'Cottoning Up' To President Clinton
Does the press in Washington have a double standard? Does it zealously go after Republicans who have broken the rules while shutting its eyes to offenses or possible offenses committed by Democrats?
If you have been traveling outside the Beltway of late - as I have - you soon learn that there's a growing feeling among voters that the Washington press isn't even-handed in its treatment of public officials in general and presidents in particular.
Most of the working press in Washington are Democrats and liberals. A number of polls over the years have shown this to be true. This point of view is bound to affect these reporters' stories, the kind of stories they pursue, and how hard they go after them. As a press-breakfast host I talk to hundreds of Washington reporters over the course of just a few years as they file into our Carlton Hotel meeting room and exchange greetings before we get started. Soon we are talking politics. From these conversations I have gleaned several impressions.
First, I find these top journalists - representing all of the major newspapers - fully professional. In their conversations they reveal no desire to "get" this or that politician. Instead, their target is always to "get the story," to "find out what is going on." If they lust for anything, it is to dig out and write a story that might win their paper or themselves a Pulitzer Prize. I've written this before - and I stick to my position.
The unhappiness with the press that one so often hears focuses on what is widely perceived as the media's favorable treatment of President Clinton. I received such complaints from people I met on my Florida vacation. And I saw expressions of this dissatisfaction from voters in the letters-to-the-editor columns of some Florida newspapers. "You guys let Bill Clinton off easy," was the way one oldster put it to me. "It's because you cotton up to him," he said.
Well, it's been my impression that from the very beginning - when presidential aspirant Bill Clinton met with the Washington press for the first time at one of our Monitor breakfasts - that these journalists never really have "cottoned up" to Mr. Clinton. They found him personable, bright, and, yes, a fellow who when he was selling himself - as he clearly was that morning - was very hard not to like.

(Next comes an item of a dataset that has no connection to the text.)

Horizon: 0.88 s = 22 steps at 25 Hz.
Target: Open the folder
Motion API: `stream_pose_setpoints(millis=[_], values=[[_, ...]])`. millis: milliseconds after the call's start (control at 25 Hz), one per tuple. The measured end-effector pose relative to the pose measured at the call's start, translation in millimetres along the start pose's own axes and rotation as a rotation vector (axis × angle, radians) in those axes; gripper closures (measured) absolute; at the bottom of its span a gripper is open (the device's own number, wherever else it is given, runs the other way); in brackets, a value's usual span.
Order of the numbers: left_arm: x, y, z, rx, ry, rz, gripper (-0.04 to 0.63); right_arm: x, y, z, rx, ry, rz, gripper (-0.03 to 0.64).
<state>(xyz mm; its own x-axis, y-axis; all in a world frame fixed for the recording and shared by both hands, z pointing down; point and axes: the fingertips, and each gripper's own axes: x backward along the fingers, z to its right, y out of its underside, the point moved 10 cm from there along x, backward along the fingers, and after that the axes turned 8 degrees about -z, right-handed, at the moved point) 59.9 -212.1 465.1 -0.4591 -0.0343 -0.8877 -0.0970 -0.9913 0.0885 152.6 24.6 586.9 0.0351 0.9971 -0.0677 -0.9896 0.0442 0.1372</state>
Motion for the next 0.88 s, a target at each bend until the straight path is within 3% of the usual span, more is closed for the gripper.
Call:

But these reporters always seemed to be uneasy about Clinton - that morning and later. They had difficulty finding out where he really stood, what he really believed in. And the stories that surfaced about his fudging on the draft and womanizing only tended to reinforce their uncertainty as to whether he should be a presidential candidate.
Also, I've found through these frequent pre-breakfast conversations that most of the reporters were fond of Bob Dole. They thought he was a square-shooter with outstanding credentials to run the country. They still do.
What I'm saying is this:
1. The media people I know are responsible journalists who seek to tell an honest, factual story. And I think that's what happened in the coverage of the Clinton-Dole contest. The good economy made Clinton unbeatable, and Mr. Dole was a very ineffective candidate. His age alone may have beaten him.
2. But even if personal feelings do affect stories a bit - seeping in despite a reporter's best efforts to keep them out - it is arguable that it should have been a pro-Dole and not a pro-Clinton slant that readers perceived.
I've now come back to a Washington that's awash with questions about the president's conduct. Had he handed out overnight stays and coffees at the White House as a means of raising political funds? More important: Had Clinton provided any quid pro quos to those who slept in the Lincoln bedroom or accepted other kinds of hospitality and then coughed up some big bucks?
I'm also finding a press that is all over the president like a swarm of mosquitoes - nagging him to provide explanations and digging hard to find their own answers. This is a press that is diligently going after the story and letting the chips fall where they may.